-- Task brief --
From the data that follows, copy every line with the string "robot".

-- Items from a data source --
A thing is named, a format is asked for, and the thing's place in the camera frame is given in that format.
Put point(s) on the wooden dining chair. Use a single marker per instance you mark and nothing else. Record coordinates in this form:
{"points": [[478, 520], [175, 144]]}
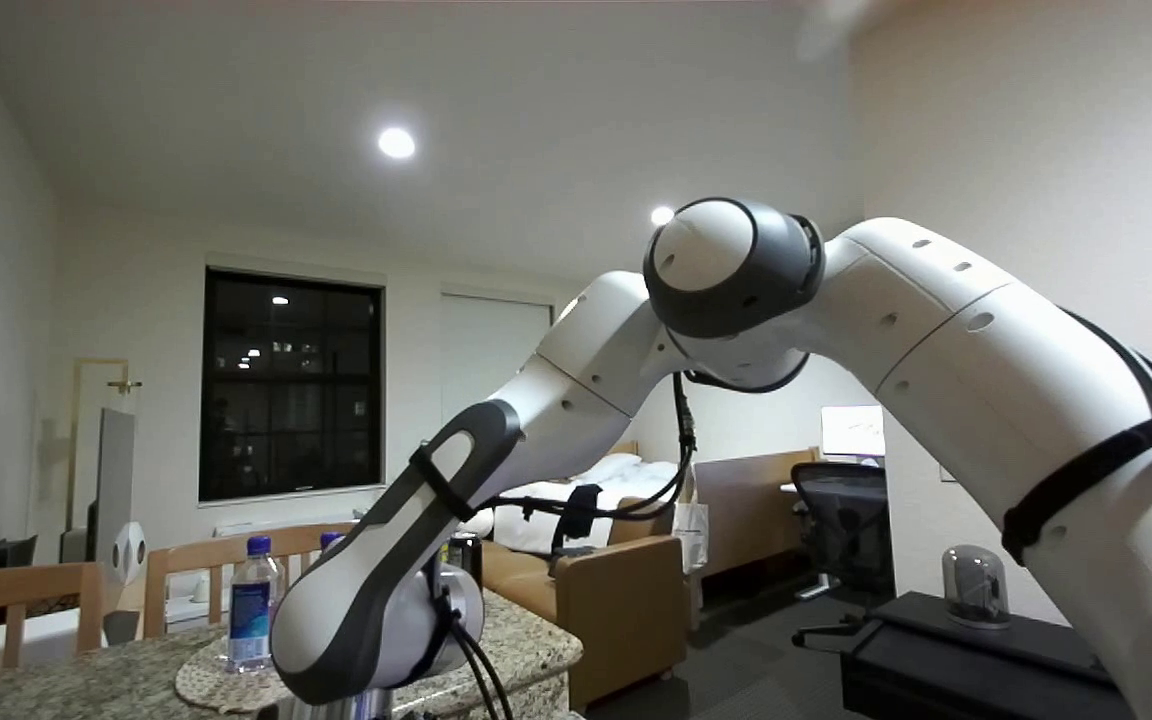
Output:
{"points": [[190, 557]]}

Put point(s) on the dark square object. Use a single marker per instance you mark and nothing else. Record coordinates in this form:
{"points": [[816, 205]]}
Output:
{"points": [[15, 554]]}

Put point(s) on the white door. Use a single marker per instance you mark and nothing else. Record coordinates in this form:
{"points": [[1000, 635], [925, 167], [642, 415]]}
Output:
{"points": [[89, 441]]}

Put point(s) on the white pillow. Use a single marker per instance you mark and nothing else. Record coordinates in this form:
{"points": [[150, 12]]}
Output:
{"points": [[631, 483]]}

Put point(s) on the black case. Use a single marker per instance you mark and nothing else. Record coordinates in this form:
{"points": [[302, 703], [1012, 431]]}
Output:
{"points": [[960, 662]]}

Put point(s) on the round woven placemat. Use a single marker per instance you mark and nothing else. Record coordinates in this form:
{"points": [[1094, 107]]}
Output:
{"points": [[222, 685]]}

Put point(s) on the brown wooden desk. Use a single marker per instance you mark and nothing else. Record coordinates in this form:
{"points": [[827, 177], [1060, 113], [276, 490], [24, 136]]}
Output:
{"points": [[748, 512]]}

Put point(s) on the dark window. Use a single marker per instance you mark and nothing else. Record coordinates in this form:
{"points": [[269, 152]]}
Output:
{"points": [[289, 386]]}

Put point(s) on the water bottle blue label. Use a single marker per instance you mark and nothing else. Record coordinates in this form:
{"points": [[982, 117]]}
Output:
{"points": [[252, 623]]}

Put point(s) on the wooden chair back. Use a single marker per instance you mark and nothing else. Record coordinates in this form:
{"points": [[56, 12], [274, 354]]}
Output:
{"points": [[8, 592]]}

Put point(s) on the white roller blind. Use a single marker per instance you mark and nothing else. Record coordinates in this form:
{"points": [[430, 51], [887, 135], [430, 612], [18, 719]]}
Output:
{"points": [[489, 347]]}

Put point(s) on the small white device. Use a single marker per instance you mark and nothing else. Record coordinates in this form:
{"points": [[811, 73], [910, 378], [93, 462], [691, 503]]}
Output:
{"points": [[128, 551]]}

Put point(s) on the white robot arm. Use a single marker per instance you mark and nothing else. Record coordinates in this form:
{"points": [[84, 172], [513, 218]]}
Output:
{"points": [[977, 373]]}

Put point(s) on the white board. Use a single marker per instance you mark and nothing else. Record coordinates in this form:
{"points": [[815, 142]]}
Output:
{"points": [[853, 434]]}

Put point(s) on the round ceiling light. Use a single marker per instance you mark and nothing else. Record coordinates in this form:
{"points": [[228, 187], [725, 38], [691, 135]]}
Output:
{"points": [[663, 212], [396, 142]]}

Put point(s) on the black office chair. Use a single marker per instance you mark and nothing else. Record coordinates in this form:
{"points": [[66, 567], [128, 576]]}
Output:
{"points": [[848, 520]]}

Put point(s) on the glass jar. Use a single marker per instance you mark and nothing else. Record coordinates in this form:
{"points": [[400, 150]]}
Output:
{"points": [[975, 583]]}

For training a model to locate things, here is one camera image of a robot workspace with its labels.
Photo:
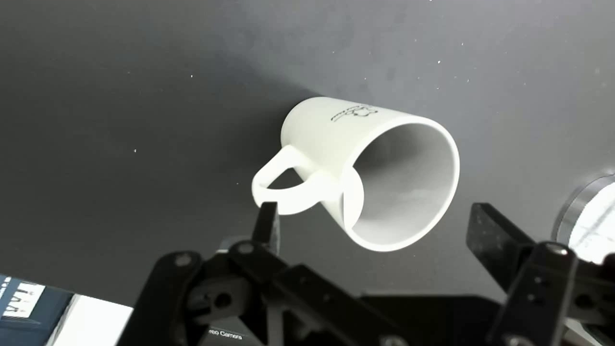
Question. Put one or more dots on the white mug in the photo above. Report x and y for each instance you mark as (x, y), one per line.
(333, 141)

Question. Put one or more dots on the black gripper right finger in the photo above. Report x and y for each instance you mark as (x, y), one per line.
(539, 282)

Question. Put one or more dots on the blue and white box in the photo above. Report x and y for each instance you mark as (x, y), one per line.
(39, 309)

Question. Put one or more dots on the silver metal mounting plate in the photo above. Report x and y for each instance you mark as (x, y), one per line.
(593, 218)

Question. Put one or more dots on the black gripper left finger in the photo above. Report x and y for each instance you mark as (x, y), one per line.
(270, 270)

-- Response to the exercise --
Put point(s) on the white robot arm. Use a single marker per instance you mark and nothing else. Record coordinates in this form:
For training a model to locate things, here is one camera image of a robot workspace with its labels.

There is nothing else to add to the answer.